Impeachment Act passage fails in latest SA meeting

    The College of William and Mary Student Assembly’s senate voted against passage of the impeachment bill at its meeting Tuesday.

    Several members of the executive voiced their disagreement with the bill, which was sponsored by Sen. Zach Marcus ’12, prior to voting on it.

    The bill would add language to the SA code allowing for the impeachment of any elected or appointed member of the SA executive and review board by the senate.

    In response to the bill, SA President Chrissy Scott ’11 noted a situation in which a senator would want to force a member of the executive to perform a certain action which he or she was unwilling to perform.

    “The options of a veto or an impeachment are essentially the same — either the senate can override the veto with a three-fourths vote, and then it will be my duty to carry out the legislation, or the senate can impeach the member with a three-fourths vote,” Scott said. “But finding a capable replacement secretary who will also carry out the action can take weeks longer than the veto option. In the end, the student body doesn’t care about our internal affairs. They want to see bills and see things getting done to help them.”
    Review board member Allen Blehl ’14 said the bill was clearly unconstitutional.

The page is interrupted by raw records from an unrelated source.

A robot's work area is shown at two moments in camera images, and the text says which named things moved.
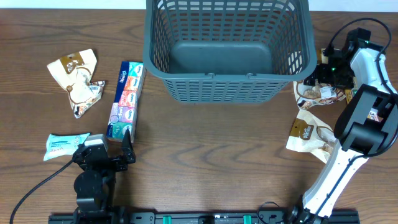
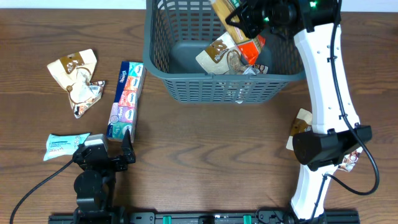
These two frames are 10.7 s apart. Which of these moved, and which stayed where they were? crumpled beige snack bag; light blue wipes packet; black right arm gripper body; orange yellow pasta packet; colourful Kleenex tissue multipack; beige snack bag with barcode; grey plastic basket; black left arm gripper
Moved: orange yellow pasta packet; black right arm gripper body; beige snack bag with barcode
Stayed: crumpled beige snack bag; light blue wipes packet; colourful Kleenex tissue multipack; black left arm gripper; grey plastic basket
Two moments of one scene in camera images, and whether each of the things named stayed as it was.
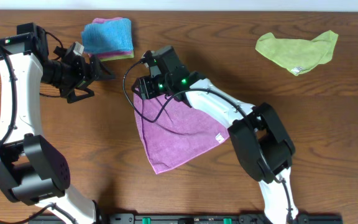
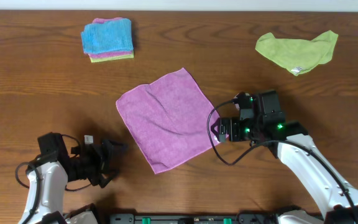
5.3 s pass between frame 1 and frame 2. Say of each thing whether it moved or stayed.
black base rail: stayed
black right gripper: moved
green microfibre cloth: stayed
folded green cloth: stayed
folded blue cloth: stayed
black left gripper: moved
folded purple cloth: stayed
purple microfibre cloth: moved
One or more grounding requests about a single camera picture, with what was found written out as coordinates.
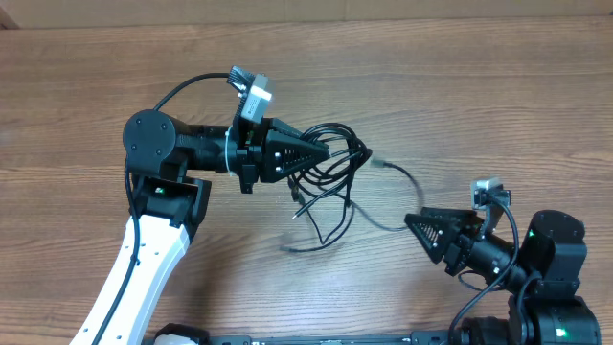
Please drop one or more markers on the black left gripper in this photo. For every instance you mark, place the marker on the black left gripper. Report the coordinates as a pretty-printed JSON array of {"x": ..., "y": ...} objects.
[{"x": 260, "y": 154}]

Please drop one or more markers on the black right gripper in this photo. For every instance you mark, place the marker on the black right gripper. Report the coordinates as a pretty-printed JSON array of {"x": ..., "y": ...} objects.
[{"x": 466, "y": 231}]

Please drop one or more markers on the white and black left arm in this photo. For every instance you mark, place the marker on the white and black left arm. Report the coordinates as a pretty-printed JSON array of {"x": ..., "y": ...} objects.
[{"x": 167, "y": 206}]

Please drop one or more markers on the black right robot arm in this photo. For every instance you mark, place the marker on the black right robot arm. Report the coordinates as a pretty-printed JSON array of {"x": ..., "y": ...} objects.
[{"x": 542, "y": 277}]

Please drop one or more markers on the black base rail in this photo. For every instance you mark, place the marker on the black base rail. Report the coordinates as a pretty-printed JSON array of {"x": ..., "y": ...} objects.
[{"x": 182, "y": 334}]

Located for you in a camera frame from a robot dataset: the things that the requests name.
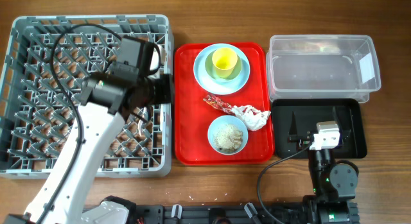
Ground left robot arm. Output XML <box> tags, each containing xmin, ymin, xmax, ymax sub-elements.
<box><xmin>5</xmin><ymin>73</ymin><xmax>173</xmax><ymax>223</ymax></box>

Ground white tissue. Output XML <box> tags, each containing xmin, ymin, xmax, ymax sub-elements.
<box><xmin>230</xmin><ymin>105</ymin><xmax>271</xmax><ymax>131</ymax></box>

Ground light blue plate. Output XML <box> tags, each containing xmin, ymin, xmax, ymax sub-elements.
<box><xmin>193</xmin><ymin>44</ymin><xmax>250</xmax><ymax>95</ymax></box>

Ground grey dishwasher rack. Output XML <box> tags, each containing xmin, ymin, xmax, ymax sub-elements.
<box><xmin>1</xmin><ymin>14</ymin><xmax>174</xmax><ymax>179</ymax></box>

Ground white plastic fork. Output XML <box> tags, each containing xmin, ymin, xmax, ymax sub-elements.
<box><xmin>137</xmin><ymin>107</ymin><xmax>149</xmax><ymax>137</ymax></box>

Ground red snack wrapper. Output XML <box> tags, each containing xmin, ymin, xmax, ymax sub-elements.
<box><xmin>203</xmin><ymin>94</ymin><xmax>234</xmax><ymax>115</ymax></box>

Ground white plastic spoon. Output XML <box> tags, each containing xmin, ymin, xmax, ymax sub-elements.
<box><xmin>150</xmin><ymin>44</ymin><xmax>166</xmax><ymax>71</ymax></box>

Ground rice and nut leftovers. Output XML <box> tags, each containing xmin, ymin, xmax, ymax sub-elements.
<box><xmin>213</xmin><ymin>124</ymin><xmax>243</xmax><ymax>153</ymax></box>

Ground red plastic tray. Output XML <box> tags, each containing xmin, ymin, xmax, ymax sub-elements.
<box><xmin>174</xmin><ymin>42</ymin><xmax>275</xmax><ymax>166</ymax></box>

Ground yellow plastic cup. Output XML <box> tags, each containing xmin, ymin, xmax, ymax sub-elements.
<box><xmin>211</xmin><ymin>47</ymin><xmax>238</xmax><ymax>78</ymax></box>

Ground light blue bowl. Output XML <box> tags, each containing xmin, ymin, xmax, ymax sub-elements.
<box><xmin>207</xmin><ymin>115</ymin><xmax>249</xmax><ymax>155</ymax></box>

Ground black plastic tray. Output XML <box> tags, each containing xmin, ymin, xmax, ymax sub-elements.
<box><xmin>272</xmin><ymin>98</ymin><xmax>367</xmax><ymax>159</ymax></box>

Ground green small bowl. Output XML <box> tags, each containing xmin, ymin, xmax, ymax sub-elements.
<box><xmin>205</xmin><ymin>51</ymin><xmax>242</xmax><ymax>83</ymax></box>

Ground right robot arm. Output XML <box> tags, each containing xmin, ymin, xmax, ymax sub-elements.
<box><xmin>288</xmin><ymin>113</ymin><xmax>360</xmax><ymax>223</ymax></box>

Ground clear plastic bin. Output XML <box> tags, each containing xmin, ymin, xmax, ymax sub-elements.
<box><xmin>266</xmin><ymin>35</ymin><xmax>381</xmax><ymax>103</ymax></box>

    “You cannot fire a person you never hired — therefore it would be unconstitutional for the senate to do this,” he said. “Furthermore, the executive, being the president, would realize if something was going wrong with one of her secretaries and should have the leeway to ask that person to resign. Furthermore, if the senate is looking for oversight of the executive branch, the senate does not need direct impeachment. The senate has committees, which can ask members of the executive to come before them and testify.”

    The executive will undergo a full departmental evaluation, which SA Vice President Kaveh Sadeghian ’12 suggested would raise accountability.

    Scott said she would offer to regularize reviews of the executive as a compromise to granting impeachment.

    The senate ultimately rejected the impeachment bill by a 12 to 5 vote.

    Marcus’s Uncensure Act, which aimed to remove the censure put on Assistant Vice President of Student Affairs Mark Constantine for a misappropriation of funds, also failed.

    Sen. Ryan Ruzic’s J.D. ’11 Constitutional Confirmation Clarification Act passed unanimously.
    Appeals Committee nominees Asha Williams ’12, Alice Yeh ’13 and Ian Garbarine ’12 were all confirmed.

    Sens. Mike Young ’11, Curt Mills ’13 and Ruzic introduced the FOIAs for All Act, which would establish a large fund to assist students in paying the fees involved in making Freedom of Information Act requests.
    Young and Mills also introduced the Bring Mark Mathabane Act in an effort to bring Mathabane to campus. Mathabane is a former South African tennis player and author of the auto-biographical book “Kaffir Boy,” which chronicles his struggles as a black South African under the apartheid regime.